The French president is getting serious: the media report that Hollande will make 2 billion euro available in order to fight unemployment (see here for the report in the Financial Times and here for the one in the Süddeutsche Zeitung). Bravo, Monsieur le Président, such an effort has the potential to lead France towards full or near-full employment, which is precisely what you promised the nation during your campaign four years ago.
The cost of the program that the president announces is truly “enormous”. French GDP is circa 2 trillion euro (this is 2,000 billion). Hollande proposes to take one thousand part of it to create much needed new employment that will hopefully sweep young people off the streets and give them something worthwhile to do.
Or this is what you would think. The ‘huge sum’ (dixit Hollande) for the new employment program does not come from additional government spending but the program has to be financed by spending cuts in other departments. This means that, due to the absurd rules of the European Stability Pact, even the potential minimal effects of the plan will have negative impacts elsewhere. It turns Hollande’s whole plan into nothing but a breeze of hot air. There is no content to be found here, least of all an aggressive plan to cut unemployment. A Plan like this spells the definitive end of social democratic ruling in France.

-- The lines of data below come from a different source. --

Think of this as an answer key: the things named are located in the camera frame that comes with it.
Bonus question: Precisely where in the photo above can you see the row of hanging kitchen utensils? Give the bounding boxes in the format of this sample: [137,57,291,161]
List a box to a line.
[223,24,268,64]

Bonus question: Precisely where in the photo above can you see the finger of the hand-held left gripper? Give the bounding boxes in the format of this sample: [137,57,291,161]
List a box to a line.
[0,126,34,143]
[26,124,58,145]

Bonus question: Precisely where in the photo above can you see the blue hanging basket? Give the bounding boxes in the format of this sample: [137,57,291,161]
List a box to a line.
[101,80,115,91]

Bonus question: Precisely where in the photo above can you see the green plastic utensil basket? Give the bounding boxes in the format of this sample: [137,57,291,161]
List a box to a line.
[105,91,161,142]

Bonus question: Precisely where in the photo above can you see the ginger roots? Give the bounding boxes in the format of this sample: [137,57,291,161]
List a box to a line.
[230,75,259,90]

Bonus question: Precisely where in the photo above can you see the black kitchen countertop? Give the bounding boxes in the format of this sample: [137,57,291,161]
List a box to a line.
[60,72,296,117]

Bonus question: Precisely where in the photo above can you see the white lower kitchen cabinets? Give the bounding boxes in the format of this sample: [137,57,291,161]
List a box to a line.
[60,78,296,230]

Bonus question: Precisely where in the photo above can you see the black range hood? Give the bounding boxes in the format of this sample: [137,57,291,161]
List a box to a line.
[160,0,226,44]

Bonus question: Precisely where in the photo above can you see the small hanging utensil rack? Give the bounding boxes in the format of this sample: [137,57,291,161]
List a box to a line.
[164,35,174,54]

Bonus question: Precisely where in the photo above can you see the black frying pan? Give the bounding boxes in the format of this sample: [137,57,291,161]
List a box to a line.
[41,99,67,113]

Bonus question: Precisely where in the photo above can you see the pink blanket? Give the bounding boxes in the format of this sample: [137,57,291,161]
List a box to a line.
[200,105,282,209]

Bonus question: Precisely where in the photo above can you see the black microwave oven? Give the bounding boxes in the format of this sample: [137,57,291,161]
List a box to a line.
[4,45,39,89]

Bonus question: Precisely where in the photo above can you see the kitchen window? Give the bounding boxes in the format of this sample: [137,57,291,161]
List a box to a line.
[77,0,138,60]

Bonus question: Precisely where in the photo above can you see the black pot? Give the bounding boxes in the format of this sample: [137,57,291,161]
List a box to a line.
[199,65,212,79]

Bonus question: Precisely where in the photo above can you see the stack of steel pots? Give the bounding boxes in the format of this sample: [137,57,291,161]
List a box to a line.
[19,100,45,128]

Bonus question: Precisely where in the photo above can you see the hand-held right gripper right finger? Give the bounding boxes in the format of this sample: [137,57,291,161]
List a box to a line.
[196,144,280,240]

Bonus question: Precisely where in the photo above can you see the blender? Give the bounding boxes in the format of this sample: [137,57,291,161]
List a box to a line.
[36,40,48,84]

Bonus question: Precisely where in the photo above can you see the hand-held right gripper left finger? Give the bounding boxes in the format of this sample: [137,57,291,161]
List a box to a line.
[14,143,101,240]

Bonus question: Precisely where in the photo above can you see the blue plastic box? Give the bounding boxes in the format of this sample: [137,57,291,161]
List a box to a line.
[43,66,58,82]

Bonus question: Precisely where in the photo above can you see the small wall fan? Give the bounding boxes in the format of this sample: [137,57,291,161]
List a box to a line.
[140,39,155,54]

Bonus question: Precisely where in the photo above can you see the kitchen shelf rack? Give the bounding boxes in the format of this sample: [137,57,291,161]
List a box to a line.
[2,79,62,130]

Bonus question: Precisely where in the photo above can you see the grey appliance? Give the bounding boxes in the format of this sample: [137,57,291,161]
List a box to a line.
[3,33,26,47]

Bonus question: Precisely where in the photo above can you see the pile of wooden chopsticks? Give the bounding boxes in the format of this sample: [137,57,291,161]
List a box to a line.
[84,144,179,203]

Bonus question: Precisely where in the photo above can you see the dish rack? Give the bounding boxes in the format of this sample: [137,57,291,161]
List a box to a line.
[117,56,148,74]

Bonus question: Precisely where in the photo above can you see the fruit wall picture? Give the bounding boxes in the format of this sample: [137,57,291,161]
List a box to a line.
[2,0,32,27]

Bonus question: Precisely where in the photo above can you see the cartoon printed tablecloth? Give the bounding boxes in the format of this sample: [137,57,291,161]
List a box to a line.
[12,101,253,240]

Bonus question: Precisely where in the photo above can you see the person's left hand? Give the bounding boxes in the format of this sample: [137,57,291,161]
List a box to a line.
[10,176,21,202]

This confirms, once again, what I unfortunately had to say so many times already: social democracy fails because its staggering lack of economic competence. The French social democrats are not failing in the way that their Germans friends and colleagues diagnose it, namely because of their lack of proximity to big business. French social democracy, much as anywhere else, fails because of a proper lack of distance to big business. Social democracy is not working because social democrats are incapable (or unwilling) to recognise the proper role that states and governments have to play in any realistic model of a well functioning market economy. Such an economy is very different from the ridiculous neoliberal models that the conservatives all over Europe advocate – the Christian Democrats and the conservative FDP in Germany, the conservatives in the UK etc.
The simple reason is that the neoliberal models are static while reality is dynamic. For modern economies to work, governments are needed to closely monitor economic development and to intervene more or less on a daily basis to make the system adjust smoothly to new events and quickly changing circumstances. It is high time that European social democracy comes to terms with this. If they continue to blindly follow the neoliberal ideology, they will become politically useless and superfluous. Hollande is well on his way to achieve this.